Information availability
Perceivers can only directly use the information about the target that is available to them, which differs systematically depending on who the perceiver is (Funder, 1995; Vazire, 2010). Specifically, anyone but the target is an outside observer, which means the information available to them is limited to cues which the target emits while the perceiver is present. Moreover, these cues have to be observable, that is, perceivable by a present outside observer (i.e., “availability”; Funder, 1995; Furr, 2009). In person perception, this includes two types of information: (1) the physical appearance of the target and their associated belongings (e.g., their clothes) and (2) behaviors displayed by the target in situations available to the observer (Kenny, 1994).

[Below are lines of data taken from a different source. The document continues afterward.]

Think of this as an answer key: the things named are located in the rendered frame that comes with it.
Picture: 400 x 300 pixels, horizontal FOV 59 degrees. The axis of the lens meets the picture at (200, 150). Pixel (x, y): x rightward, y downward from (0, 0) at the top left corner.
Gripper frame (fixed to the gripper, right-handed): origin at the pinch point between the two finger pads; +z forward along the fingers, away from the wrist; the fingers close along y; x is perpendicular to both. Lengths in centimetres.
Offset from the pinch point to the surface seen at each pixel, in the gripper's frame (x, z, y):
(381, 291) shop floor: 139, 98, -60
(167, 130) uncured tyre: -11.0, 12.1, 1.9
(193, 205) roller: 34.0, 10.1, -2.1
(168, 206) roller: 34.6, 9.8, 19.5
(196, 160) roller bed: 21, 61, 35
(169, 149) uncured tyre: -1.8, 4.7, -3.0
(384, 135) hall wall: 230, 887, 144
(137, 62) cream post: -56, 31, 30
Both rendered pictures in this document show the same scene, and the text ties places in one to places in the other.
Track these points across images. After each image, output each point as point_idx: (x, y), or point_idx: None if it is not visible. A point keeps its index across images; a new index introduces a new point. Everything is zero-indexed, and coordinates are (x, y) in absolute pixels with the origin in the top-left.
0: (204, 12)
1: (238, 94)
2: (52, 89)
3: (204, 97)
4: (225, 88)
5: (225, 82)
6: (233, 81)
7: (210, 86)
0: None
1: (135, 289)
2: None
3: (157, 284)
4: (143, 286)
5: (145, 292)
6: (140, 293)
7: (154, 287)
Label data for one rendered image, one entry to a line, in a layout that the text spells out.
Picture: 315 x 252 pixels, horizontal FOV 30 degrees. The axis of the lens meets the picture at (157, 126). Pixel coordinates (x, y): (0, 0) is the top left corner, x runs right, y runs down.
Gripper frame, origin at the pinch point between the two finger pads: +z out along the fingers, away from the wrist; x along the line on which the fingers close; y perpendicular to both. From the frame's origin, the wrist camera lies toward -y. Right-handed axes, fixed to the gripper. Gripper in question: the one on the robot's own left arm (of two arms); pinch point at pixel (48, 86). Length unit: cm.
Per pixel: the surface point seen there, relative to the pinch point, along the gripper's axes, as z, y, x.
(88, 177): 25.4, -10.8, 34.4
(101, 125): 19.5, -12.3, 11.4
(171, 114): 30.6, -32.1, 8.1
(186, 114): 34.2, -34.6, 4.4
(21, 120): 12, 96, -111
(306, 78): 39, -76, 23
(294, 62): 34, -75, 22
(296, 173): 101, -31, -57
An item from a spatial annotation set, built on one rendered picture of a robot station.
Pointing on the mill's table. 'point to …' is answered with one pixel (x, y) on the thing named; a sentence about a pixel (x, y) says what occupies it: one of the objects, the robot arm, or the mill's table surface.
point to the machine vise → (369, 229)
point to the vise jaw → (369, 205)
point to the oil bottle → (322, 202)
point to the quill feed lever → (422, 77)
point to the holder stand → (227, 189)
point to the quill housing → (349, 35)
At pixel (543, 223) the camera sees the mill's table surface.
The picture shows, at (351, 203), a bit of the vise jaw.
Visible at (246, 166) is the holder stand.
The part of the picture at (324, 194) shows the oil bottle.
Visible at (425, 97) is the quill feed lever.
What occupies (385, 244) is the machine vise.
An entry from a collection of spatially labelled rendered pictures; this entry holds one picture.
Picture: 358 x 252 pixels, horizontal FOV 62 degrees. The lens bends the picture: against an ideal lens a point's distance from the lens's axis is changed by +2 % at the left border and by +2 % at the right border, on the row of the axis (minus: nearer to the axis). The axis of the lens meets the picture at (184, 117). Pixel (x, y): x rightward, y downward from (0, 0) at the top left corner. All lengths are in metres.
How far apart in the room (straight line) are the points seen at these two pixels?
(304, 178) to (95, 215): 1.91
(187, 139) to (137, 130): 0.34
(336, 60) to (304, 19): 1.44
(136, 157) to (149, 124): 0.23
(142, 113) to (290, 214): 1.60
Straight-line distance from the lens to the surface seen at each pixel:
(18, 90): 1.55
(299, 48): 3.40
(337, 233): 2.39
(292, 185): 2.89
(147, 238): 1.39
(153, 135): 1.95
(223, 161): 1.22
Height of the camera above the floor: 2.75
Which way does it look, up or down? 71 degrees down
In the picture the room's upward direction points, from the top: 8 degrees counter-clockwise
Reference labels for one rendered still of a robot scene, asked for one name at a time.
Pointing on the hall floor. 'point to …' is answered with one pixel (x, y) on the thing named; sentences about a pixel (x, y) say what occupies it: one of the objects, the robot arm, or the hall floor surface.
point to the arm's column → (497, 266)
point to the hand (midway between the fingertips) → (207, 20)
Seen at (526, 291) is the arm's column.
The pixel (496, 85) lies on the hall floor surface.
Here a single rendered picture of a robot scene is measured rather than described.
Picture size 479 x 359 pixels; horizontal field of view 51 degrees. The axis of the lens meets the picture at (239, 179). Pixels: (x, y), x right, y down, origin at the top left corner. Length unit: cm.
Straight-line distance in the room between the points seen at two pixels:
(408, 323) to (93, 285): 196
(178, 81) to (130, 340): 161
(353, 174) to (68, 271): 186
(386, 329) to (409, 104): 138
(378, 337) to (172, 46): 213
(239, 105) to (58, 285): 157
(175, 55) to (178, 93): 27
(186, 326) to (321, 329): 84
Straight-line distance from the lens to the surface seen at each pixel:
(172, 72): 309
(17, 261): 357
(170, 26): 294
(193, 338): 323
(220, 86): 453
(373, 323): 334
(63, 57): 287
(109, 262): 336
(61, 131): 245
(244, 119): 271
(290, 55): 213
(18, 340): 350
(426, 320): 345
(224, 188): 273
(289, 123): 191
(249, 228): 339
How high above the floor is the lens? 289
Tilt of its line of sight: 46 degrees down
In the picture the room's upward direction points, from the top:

Behaviors in the narrow sense include all verbal expressions and movements, and they are by definition observable (Baumert et al., 2017; Furr, 2009). As external manifestations of personality, behaviors are considered the most important source of information for person judgments by outside observers (Funder & Sneed, 1993).
However, personality is not just behavior but someone’s characteristic pattern of affect, behavior, cognition, and desire (ABCD; Baumert et al., 2017; Wilt & Revelle, 2015). In short, affect refers to how people feel, cognition to how people think, and desire to what people want (Wilt & Revelle, 2015). Thus, personality comprises internal traits that become observable only if the target manifests them behaviorally (e.g., by talking about feeling anxious or displaying a tense facial expression; Furr & Funder, 2007). The levels of observability can also vary within each ABCD-component. For example, some affective traits may be linked to various behaviors that manifest in many situations (e.g., anxiety expressed as pacing, sweating, and irritability), whereas others manifest rarely (e.g., individuals concealing depressive thoughts and feelings from others for decades). One relevant aspect here is also the level and context of acquaintance between target and informant. Specifically, close acquaintances may have observed the target in more and more intimate situations where they witnessed manifestations of thoughts or emotions otherwise kept internally by the target (e.g., Colvin & Funder, 1991; Funder, 1995; Vazire, 2010).
The target, on the other hand, is the one person with privileged (i.e., direct) access to a host of self-information including their own thoughts, feelings, and desires (Osberg & Shrauger, 1990; Vazire, 2010). Targets are also the only individuals to witness their personality in every situational context. Thus, they are able to observe, and even control, many of their behaviors. Compared to informants, however, targets do not have a full visual of their body. This limited salience may lead targets to be less aware of some of their own behaviors compared to simultaneous internal processes (DePaulo, 1992; Vazire, 2010). Subtle behaviors (e.g., minor movements/facial expressions) may even elude the target’s awareness.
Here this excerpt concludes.